Aliados de Eduardo Bolsonaro criticam campanha de Flávio no PL

Aliados de Eduardo Bolsonaro criticam a campanha de Flávio no PL, apontando falhas na comunicação e estratégia. Pedidos de reformulação ganham força nos bastidores do partido.

Aliados de Eduardo Bolsonaro criticam campanha de Flávio no PL

Críticas à condução da pré-campanha presidencial do senador Flávio Bolsonaro (PL-RJ) por parte de aliados do ex-deputado Eduardo Bolsonaro (PL-SP) começam a ganhar corpo nos bastidores do Partido Liberal (PL). Interlocutores relatam que a cúpula da legenda tem recebido reclamações sobre a estratégia eleitoral e sugestões para mudanças na estrutura responsável pela campanha.

Um dos focos da insatisfação é a área de comunicação e a coordenação geral da campanha, liderada pelo senador Rogério Marinho (PL-RN). Críticos apontam falta de agenda, comunicação ineficaz, organização precária e ausência de planejamento. Fábio Wajngarten, ex-secretário de Comunicação do governo Bolsonaro, manifestou publicamente que a campanha de Flávio "não existe" e que "time que não performa tem que mexer", sugerindo uma ampla reformulação.

Wajngarten defende mudanças na coordenação, comunicação, planejamento estratégico e criação, além de maior participação de setores como o evangélico, agronegócio e segurança pública. O influenciador Paulo Figueiredo também criticou a campanha, acusando a equipe de desperdiçar a agenda internacional de Flávio nos Estados Unidos por falha na organização de entrevistas e divulgação de material.

"Puta merda, que campanha desgraçada. Não se ajuda", desabafou Figueiredo em vídeo, defendendo que a estrutura atual não tem aproveitado politicamente as agendas do candidato. Outro aliado, Kim Paim, ironizou Rogério Marinho em redes sociais, comparando-o a um personagem de "O Senhor dos Anéis", refletindo a percepção de que a coordenação é excessivamente centralizadora e fechada a novas ideias.

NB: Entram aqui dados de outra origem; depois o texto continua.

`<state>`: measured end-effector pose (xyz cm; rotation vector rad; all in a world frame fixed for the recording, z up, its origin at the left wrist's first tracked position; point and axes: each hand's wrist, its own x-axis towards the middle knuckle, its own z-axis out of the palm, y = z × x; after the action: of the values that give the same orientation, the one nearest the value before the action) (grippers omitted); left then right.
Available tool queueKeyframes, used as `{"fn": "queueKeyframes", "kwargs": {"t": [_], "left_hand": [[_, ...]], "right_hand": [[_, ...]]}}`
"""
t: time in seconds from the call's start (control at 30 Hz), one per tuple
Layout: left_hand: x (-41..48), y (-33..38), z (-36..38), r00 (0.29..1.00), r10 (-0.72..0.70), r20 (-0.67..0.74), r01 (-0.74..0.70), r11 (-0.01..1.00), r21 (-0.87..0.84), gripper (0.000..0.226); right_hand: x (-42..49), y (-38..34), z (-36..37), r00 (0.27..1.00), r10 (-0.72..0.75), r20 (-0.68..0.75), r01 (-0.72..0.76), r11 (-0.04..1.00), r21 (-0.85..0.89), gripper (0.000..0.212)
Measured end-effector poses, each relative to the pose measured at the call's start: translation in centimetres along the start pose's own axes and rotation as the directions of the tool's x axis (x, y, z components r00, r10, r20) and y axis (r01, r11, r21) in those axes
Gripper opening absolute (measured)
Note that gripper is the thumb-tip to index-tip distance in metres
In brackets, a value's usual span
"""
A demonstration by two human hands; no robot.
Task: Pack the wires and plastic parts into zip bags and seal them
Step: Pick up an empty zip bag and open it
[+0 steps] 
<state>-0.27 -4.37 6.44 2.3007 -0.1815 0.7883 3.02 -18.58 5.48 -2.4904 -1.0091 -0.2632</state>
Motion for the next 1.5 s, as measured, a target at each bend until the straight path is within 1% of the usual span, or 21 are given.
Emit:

As críticas, embora não inéditas, ganham contornos mais públicos em um momento delicado para o campo conservador, que busca união em torno da candidatura de Flávio. O argumento dos críticos é que polêmicas internas prejudicam os planos de Bolsonaro. Por outro lado, a campanha de Flávio rejeita as críticas, atribuindo a ofensiva a pessoas insatisfeitas por não terem sido incorporadas à estrutura da equipe. Internamente, alega-se que as manifestações refletem uma disputa por espaço dentro do bolsonarismo, e não uma orientação direta de Eduardo Bolsonaro.

A campanha nega a existência de uma crise interna, mas admite o incômodo gerado pelas críticas. No entanto, afirma que nenhuma mudança é necessária ou será realizada. A avaliação de interlocutores é que uma eventual reformulação esbarra na própria estrutura, com muitos nomes indicados por Rogério Marinho, o que tornaria qualquer alteração uma perda de influência para o senador. Isso gera dúvidas sobre a capacidade da direção do PL em promover mudanças sem aprofundar as disputas internas pelo controle da campanha.